▶ [Exercise objective]: Copy each entry below without any change.

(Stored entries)
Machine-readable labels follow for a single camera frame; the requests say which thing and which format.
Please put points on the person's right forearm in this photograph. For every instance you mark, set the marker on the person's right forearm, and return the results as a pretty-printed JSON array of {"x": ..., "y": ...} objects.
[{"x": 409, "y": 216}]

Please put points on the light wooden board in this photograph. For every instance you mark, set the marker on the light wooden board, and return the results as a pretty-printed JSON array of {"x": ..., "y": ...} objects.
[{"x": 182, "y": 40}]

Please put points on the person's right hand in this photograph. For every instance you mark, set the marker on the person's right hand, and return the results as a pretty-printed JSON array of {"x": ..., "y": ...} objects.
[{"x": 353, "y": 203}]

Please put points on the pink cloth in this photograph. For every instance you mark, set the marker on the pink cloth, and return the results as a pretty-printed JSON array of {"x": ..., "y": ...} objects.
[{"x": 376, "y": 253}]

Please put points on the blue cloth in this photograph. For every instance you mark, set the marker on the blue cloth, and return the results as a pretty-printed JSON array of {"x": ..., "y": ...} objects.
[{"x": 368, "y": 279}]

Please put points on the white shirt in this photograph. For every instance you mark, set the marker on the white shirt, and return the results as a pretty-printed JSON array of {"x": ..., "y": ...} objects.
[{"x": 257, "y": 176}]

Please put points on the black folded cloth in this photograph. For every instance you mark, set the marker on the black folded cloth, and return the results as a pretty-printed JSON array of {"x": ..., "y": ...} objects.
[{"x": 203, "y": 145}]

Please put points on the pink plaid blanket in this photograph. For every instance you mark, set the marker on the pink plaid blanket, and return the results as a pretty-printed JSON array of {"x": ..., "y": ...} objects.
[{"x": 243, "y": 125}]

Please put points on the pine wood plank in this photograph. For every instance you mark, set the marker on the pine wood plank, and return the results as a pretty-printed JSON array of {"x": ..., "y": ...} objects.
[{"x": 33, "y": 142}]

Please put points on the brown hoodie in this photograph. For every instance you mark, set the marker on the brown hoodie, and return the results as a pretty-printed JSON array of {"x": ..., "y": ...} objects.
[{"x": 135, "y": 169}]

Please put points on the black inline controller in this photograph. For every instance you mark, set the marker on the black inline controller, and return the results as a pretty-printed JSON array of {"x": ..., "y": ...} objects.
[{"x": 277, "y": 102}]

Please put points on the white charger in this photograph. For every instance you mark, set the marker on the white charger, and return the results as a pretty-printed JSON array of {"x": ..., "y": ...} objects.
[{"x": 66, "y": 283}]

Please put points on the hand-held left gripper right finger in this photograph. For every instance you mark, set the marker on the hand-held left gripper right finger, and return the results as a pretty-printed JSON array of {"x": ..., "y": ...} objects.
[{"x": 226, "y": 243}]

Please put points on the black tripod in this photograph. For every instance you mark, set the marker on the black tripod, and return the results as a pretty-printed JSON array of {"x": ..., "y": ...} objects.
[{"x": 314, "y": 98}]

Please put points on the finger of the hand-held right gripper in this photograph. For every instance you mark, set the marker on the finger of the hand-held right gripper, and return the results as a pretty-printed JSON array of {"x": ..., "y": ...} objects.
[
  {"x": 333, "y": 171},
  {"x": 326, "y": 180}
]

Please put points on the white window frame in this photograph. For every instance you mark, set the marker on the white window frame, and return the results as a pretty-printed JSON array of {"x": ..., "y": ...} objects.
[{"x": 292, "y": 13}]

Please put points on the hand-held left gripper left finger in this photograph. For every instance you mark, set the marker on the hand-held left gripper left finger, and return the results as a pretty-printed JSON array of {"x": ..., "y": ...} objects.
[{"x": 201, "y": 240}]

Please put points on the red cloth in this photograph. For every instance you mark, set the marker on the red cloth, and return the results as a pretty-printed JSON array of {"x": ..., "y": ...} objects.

▶ [Solved exercise]:
Machine-readable labels follow for a single camera frame; the requests say which thing and which format.
Please put points on the person's right forearm in this photograph. For every instance you mark, set the marker on the person's right forearm, and return the results as a pretty-printed JSON array of {"x": ..., "y": ...} objects.
[{"x": 409, "y": 216}]

Please put points on the light wooden board in this photograph. For every instance you mark, set the marker on the light wooden board, and return the results as a pretty-printed JSON array of {"x": ..., "y": ...} objects.
[{"x": 182, "y": 40}]

Please put points on the person's right hand in this photograph. For every instance you mark, set the marker on the person's right hand, and return the results as a pretty-printed JSON array of {"x": ..., "y": ...} objects.
[{"x": 353, "y": 203}]

Please put points on the pink cloth in this photograph. For every instance you mark, set the marker on the pink cloth, and return the results as a pretty-printed JSON array of {"x": ..., "y": ...} objects.
[{"x": 376, "y": 253}]

Please put points on the blue cloth in this photograph. For every instance you mark, set the marker on the blue cloth, and return the results as a pretty-printed JSON array of {"x": ..., "y": ...} objects.
[{"x": 368, "y": 279}]

Please put points on the white shirt in this photograph. For every instance you mark, set the marker on the white shirt, and return the results as a pretty-printed JSON array of {"x": ..., "y": ...} objects.
[{"x": 257, "y": 176}]

Please put points on the black folded cloth in this photograph. For every instance you mark, set the marker on the black folded cloth, and return the results as a pretty-printed JSON array of {"x": ..., "y": ...} objects.
[{"x": 203, "y": 145}]

Please put points on the pink plaid blanket in this photograph. For every instance you mark, set the marker on the pink plaid blanket, and return the results as a pretty-printed JSON array of {"x": ..., "y": ...} objects.
[{"x": 243, "y": 125}]

Please put points on the pine wood plank in this photograph. For every instance you mark, set the marker on the pine wood plank, and return the results as a pretty-printed JSON array of {"x": ..., "y": ...} objects.
[{"x": 33, "y": 142}]

Please put points on the brown hoodie in this photograph. For every instance you mark, set the marker on the brown hoodie, and return the results as a pretty-printed JSON array of {"x": ..., "y": ...} objects.
[{"x": 135, "y": 169}]

Please put points on the black inline controller in this photograph. For every instance you mark, set the marker on the black inline controller, and return the results as a pretty-printed JSON array of {"x": ..., "y": ...} objects.
[{"x": 277, "y": 102}]

Please put points on the white charger in this photograph. For every instance you mark, set the marker on the white charger, and return the results as a pretty-printed JSON array of {"x": ..., "y": ...} objects.
[{"x": 66, "y": 283}]

Please put points on the hand-held left gripper right finger in this photograph. For every instance you mark, set the marker on the hand-held left gripper right finger, and return the results as a pretty-printed JSON array of {"x": ..., "y": ...} objects.
[{"x": 226, "y": 243}]

Please put points on the black tripod in this photograph. For every instance you mark, set the marker on the black tripod, and return the results as a pretty-printed JSON array of {"x": ..., "y": ...} objects.
[{"x": 314, "y": 98}]

Please put points on the finger of the hand-held right gripper in this photograph. For every instance you mark, set the marker on the finger of the hand-held right gripper, and return the results as a pretty-printed JSON array of {"x": ..., "y": ...} objects.
[
  {"x": 333, "y": 171},
  {"x": 326, "y": 180}
]

Please put points on the white window frame in this photograph. For every instance you mark, set the marker on the white window frame, and return the results as a pretty-printed JSON array of {"x": ..., "y": ...} objects.
[{"x": 292, "y": 13}]

Please put points on the hand-held left gripper left finger in this photograph. For every instance you mark, set the marker on the hand-held left gripper left finger, and return the results as a pretty-printed JSON array of {"x": ..., "y": ...} objects.
[{"x": 201, "y": 240}]

Please put points on the red cloth in this photograph. For every instance you mark, set the marker on the red cloth, and return the results as a pretty-printed JSON array of {"x": ..., "y": ...} objects.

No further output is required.